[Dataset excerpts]
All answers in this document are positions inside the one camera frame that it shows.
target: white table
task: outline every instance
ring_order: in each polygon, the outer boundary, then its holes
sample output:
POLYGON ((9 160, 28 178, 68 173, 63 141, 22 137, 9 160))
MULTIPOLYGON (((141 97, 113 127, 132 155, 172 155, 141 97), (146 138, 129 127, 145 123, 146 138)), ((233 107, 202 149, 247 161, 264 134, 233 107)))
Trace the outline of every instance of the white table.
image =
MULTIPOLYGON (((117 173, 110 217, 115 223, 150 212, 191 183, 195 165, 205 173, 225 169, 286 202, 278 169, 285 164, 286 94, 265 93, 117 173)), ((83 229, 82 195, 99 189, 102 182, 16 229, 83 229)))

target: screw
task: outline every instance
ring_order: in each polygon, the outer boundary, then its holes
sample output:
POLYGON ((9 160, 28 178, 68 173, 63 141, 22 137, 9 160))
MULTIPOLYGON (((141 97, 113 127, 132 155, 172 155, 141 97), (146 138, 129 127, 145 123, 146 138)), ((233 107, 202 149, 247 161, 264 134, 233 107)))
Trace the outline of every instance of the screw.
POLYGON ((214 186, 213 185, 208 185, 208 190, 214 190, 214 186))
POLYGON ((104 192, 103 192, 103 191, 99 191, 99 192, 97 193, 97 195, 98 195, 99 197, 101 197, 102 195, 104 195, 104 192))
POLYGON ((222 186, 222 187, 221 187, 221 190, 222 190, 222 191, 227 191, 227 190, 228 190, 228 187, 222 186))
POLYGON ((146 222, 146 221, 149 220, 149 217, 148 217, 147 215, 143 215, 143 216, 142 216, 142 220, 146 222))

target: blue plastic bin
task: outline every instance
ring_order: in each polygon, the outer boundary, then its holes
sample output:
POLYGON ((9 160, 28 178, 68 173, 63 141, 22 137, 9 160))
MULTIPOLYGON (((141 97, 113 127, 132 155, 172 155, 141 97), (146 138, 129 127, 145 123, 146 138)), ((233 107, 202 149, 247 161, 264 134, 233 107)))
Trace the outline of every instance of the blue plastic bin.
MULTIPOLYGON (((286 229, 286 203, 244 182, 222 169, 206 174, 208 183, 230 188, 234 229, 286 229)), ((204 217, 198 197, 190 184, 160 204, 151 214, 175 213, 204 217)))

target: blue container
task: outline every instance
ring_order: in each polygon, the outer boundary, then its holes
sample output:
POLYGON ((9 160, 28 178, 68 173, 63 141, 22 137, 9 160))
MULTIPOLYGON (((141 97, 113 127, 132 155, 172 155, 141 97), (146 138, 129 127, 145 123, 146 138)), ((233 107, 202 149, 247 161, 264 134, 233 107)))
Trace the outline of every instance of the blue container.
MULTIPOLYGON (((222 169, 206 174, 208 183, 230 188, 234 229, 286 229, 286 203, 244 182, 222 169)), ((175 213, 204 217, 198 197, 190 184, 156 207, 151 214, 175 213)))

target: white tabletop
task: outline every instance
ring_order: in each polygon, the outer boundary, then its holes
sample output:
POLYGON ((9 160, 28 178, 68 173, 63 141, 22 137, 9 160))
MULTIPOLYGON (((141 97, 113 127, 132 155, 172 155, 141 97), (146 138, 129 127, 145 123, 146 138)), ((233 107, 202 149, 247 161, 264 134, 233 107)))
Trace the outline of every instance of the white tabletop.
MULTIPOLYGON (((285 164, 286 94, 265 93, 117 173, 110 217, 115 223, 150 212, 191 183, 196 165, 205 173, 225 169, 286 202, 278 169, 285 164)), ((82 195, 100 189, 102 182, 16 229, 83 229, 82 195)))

Problem to work on ->
Restate each record word for word.

Response area ->
All answers in this document are positions inside the one camera frame that it shows.
target: white table
task: outline every instance
ring_order: in each polygon, the outer boundary, then its holes
sample output:
POLYGON ((9 160, 28 178, 68 173, 63 141, 22 137, 9 160))
MULTIPOLYGON (((141 97, 113 127, 132 155, 172 155, 141 97), (146 138, 129 127, 145 123, 146 138)), ((233 107, 202 149, 247 161, 264 134, 233 107)))
Trace the outline of every instance of the white table.
image =
MULTIPOLYGON (((117 173, 110 217, 115 223, 150 212, 191 183, 195 165, 205 173, 225 169, 286 202, 278 169, 285 164, 286 94, 265 93, 117 173)), ((83 229, 82 195, 99 189, 102 182, 16 229, 83 229)))

target: screw
task: outline every instance
ring_order: in each polygon, the outer boundary, then its holes
sample output:
POLYGON ((9 160, 28 178, 68 173, 63 141, 22 137, 9 160))
MULTIPOLYGON (((141 97, 113 127, 132 155, 172 155, 141 97), (146 138, 129 127, 145 123, 146 138)), ((233 107, 202 149, 247 161, 264 134, 233 107)))
Trace the outline of every instance of the screw.
POLYGON ((214 186, 213 185, 208 185, 208 190, 214 190, 214 186))
POLYGON ((104 192, 103 192, 103 191, 99 191, 99 192, 97 193, 97 195, 98 195, 99 197, 101 197, 102 195, 104 195, 104 192))
POLYGON ((222 186, 222 187, 221 187, 221 190, 222 190, 222 191, 227 191, 227 190, 228 190, 228 187, 222 186))
POLYGON ((146 222, 146 221, 149 220, 149 217, 148 217, 147 215, 143 215, 143 216, 142 216, 142 220, 146 222))

target: blue plastic bin
task: outline every instance
ring_order: in each polygon, the outer boundary, then its holes
sample output:
POLYGON ((9 160, 28 178, 68 173, 63 141, 22 137, 9 160))
MULTIPOLYGON (((141 97, 113 127, 132 155, 172 155, 141 97), (146 138, 129 127, 145 123, 146 138)), ((233 107, 202 149, 247 161, 264 134, 233 107)))
Trace the outline of every instance of the blue plastic bin.
MULTIPOLYGON (((286 229, 286 203, 244 182, 222 169, 206 174, 208 183, 230 188, 234 229, 286 229)), ((204 217, 198 197, 190 184, 160 204, 151 214, 175 213, 204 217)))

target: blue container
task: outline every instance
ring_order: in each polygon, the outer boundary, then its holes
sample output:
POLYGON ((9 160, 28 178, 68 173, 63 141, 22 137, 9 160))
MULTIPOLYGON (((141 97, 113 127, 132 155, 172 155, 141 97), (146 138, 129 127, 145 123, 146 138)), ((233 107, 202 149, 247 161, 264 134, 233 107)))
Trace the outline of every instance of the blue container.
MULTIPOLYGON (((222 169, 206 174, 208 183, 230 188, 234 229, 286 229, 286 203, 244 182, 222 169)), ((175 213, 204 217, 198 197, 190 184, 156 207, 151 214, 175 213)))

target: white tabletop
task: outline every instance
ring_order: in each polygon, the outer boundary, then its holes
sample output:
POLYGON ((9 160, 28 178, 68 173, 63 141, 22 137, 9 160))
MULTIPOLYGON (((141 97, 113 127, 132 155, 172 155, 141 97), (146 138, 129 127, 145 123, 146 138)), ((233 107, 202 149, 247 161, 264 134, 233 107)))
Trace the outline of every instance of the white tabletop.
MULTIPOLYGON (((285 164, 286 94, 265 93, 117 173, 110 217, 115 223, 150 212, 191 183, 196 165, 205 173, 225 169, 286 202, 278 169, 285 164)), ((82 195, 100 189, 102 182, 16 229, 83 229, 82 195)))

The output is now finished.